Alors oui, l’on s’est mis à croire que 2020, avec son cortège funeste de malades agonisants, de morts subites, de détresses sanitaires en tous genres, d’affolements publics, n’était qu’une parenthèse chimérique dans la vie nationale dont l’on a eu bien fait de s’extraire coûte que coûte, pour reprendre le cours normal d’une vie qui crée, de toute façon, chaque jour et pour chacun, des périls réels ou potentiels.

Cette posture outrancière de l’autruche, a arrangé nos commodités : activités économiques, impératifs professionnels, divertissements à l’en veux-tu en voilà, activités ludiques débridées, rassemblements familiaux festifs dans l’excès, ont repris de plus belle, voire à un rythme et dans un style inédits dans la démesure, comme si la menace de nouveaux impondérables pointait encore, qui renfermerait soudain  nos vies,  dans la boite du silence sur laquelle planerait derechef, sinistre et menaçante, l’ombre redoutable de la mort.
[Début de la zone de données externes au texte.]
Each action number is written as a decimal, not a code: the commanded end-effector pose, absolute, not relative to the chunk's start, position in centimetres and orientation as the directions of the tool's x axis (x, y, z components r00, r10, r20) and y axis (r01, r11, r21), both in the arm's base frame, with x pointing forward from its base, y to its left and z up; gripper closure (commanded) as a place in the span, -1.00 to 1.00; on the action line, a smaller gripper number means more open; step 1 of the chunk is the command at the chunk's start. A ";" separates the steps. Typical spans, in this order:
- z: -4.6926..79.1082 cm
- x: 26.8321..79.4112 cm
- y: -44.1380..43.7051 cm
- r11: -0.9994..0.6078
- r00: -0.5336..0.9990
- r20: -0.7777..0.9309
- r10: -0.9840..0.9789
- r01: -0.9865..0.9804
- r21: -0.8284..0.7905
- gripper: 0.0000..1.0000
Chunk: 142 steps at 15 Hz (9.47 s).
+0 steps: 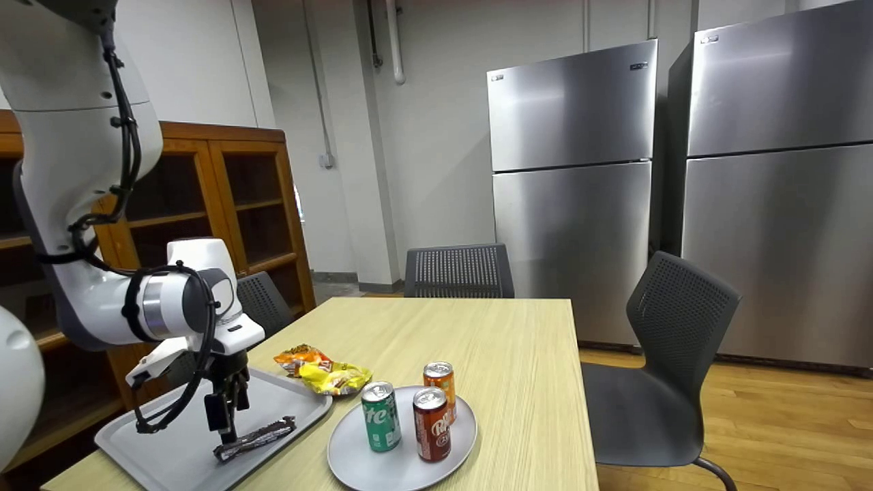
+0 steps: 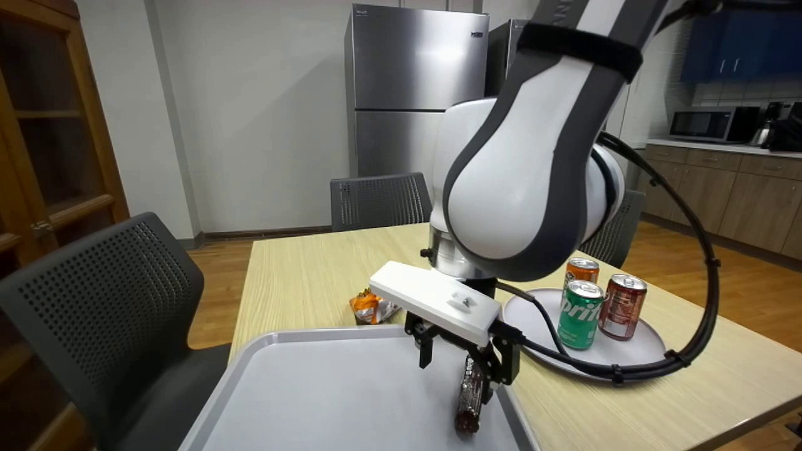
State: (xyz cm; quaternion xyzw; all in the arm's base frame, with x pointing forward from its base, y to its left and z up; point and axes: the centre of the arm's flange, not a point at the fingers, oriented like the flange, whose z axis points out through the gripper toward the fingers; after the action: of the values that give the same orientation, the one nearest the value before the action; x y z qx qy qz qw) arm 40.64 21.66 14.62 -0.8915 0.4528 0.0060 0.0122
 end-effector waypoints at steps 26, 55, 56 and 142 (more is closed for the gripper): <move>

Alors aussi, nous n’avons plus voulu de rien qui pourrait restreindre cette liberté précaire ou donner l’impression que dans le réel, la menace était encore là, que le cauchemar n’était pas que chimérique, mais qu’il se prolongeait dans la vraie vie des hommes vrais… Et du coup, même du vaccin, nous n’avons plus voulu. Aujourd’hui, l’on est bien loin des objectifs, en termes de couverture vaccinale : les populations caparaçonnées dans le déni et dans les légendes qui discréditent la vaccination, ont boudé les centres érigés pour. Une région comme Diourbel, depuis le début de la campagne vaccinale en février dernier, n’est qu’à 37 % de couverture, alors même que les vaccins sont disponibles. Diourbel est un baromètre de l’adhésion des populations au plan national ; à ce jour, seules 482 541 personnes ont été vaccinées sur un objectif de 3 millions de personnes fixé d’ici la fin de l’année 2021. Même s’il est prouvé par maintes études scientifiques que la vaccination réduit la morbidité et la mortalité liées à la Covid-19, et comporte plus de bénéfices que de risques, autorités sanitaires et partenaires impliqués n’arrivent pas encore à gérer les rumeurs qui ankylosent l’adhésion des populations.

 Et le constat est là, d’un virus qui recule timidement, qui révèle au quotidien son lot de contaminations nouvelles et qui nous sert sans désemparer le décompte morbide de ceux qui, de son fait, passent chaque jour de vie à trépas. 

Rien n’a donc changé depuis février dernier, sinon que les chiffres, moins saisissants, certes, mais exprimant toujours à ceux qui veulent bien les voir, la réalité d’un péril permanent, juste mis à l’ombre d’une communication qui a du plomb dans l’aile, engluée qu’elle est, elle-même, par une opinion publique réfractaire, voire hostile à l’idée même d’un péril sanitaire qui aurait vocation à restreindre et libertés et activités économiques. Plus de 40 000 cas ont été enregistrés au Sénégal depuis le début de la pandémie, avec près de 1 500 décès. Et le décompte ne prendra pas fin demain. Parce que le déni est presque national, d’un mal mortifère qui ne pourrait être contré que par un taux optimal de couverture vaccinale.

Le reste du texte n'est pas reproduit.